Landscape garden in Toyota, Japan

Former Ryūshō-in Gardens (旧龍性院庭園, kyū-Ryūshō-in) is a Japanese landscape garden and nationally designated Place of Scenic Beauty in the city of Toyota, Aichi Prefecture, Japan.

==Overview==
The former Ryūshō-in Garden is located at the southern foot of Mount Sanage and was built at Ryūshō-in, one of the jingu-ji Buddhist temples associated with Sanage Jinja, a major Shinto shrine in the area. Ryūshō-in was abandoned in 1868 due to the Shinbutsu bunri edits of the Meiji government separating Buddhism from Shintoism, but the garden survived.

The garden is at the southern foot of Mount Sanage, and measures about 43 meters north-to-south by 28 meters east-to-west. The garden is mainly viewed from a guest hall on the east side. A large artificial hill is built on the far right, and a waterfall is built near the hem.

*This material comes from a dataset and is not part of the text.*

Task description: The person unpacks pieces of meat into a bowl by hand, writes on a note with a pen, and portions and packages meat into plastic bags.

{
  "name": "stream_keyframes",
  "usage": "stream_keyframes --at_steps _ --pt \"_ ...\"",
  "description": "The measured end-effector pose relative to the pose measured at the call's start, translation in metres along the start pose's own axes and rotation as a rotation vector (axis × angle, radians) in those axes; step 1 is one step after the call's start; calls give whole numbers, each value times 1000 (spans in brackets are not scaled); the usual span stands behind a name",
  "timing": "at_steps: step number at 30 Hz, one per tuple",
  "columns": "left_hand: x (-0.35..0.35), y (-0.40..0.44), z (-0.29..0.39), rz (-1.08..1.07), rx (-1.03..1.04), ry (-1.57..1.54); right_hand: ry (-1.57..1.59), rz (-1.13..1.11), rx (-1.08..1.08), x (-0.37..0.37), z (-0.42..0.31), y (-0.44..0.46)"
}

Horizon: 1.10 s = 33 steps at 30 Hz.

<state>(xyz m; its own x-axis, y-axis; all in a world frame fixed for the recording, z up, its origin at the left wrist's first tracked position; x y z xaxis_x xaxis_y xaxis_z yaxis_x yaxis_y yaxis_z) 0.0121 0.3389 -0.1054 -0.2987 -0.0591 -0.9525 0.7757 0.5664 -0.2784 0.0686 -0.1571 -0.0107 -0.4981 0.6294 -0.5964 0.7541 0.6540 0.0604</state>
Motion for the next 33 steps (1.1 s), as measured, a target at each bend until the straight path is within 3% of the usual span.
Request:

Another artificial hill is also on the far left, and a gentle peak in the middle connects two hill. The pond (now dry) with a stone bridge, has stonework along the revetment forming an intricate curve, and large stones are arranged in many locations.

Archaeological findings suggest that the garden was established in the first half of the 17th century. Although its appearance changed over the years, excavations have shown that the layout and stone placement are in good agreement with description from the Edo period, making this a good example of the garden culture of the Mikawa area at that time, and of academic value in the history of Japanese gardens. In 2017, it was designated as a national scenic spot.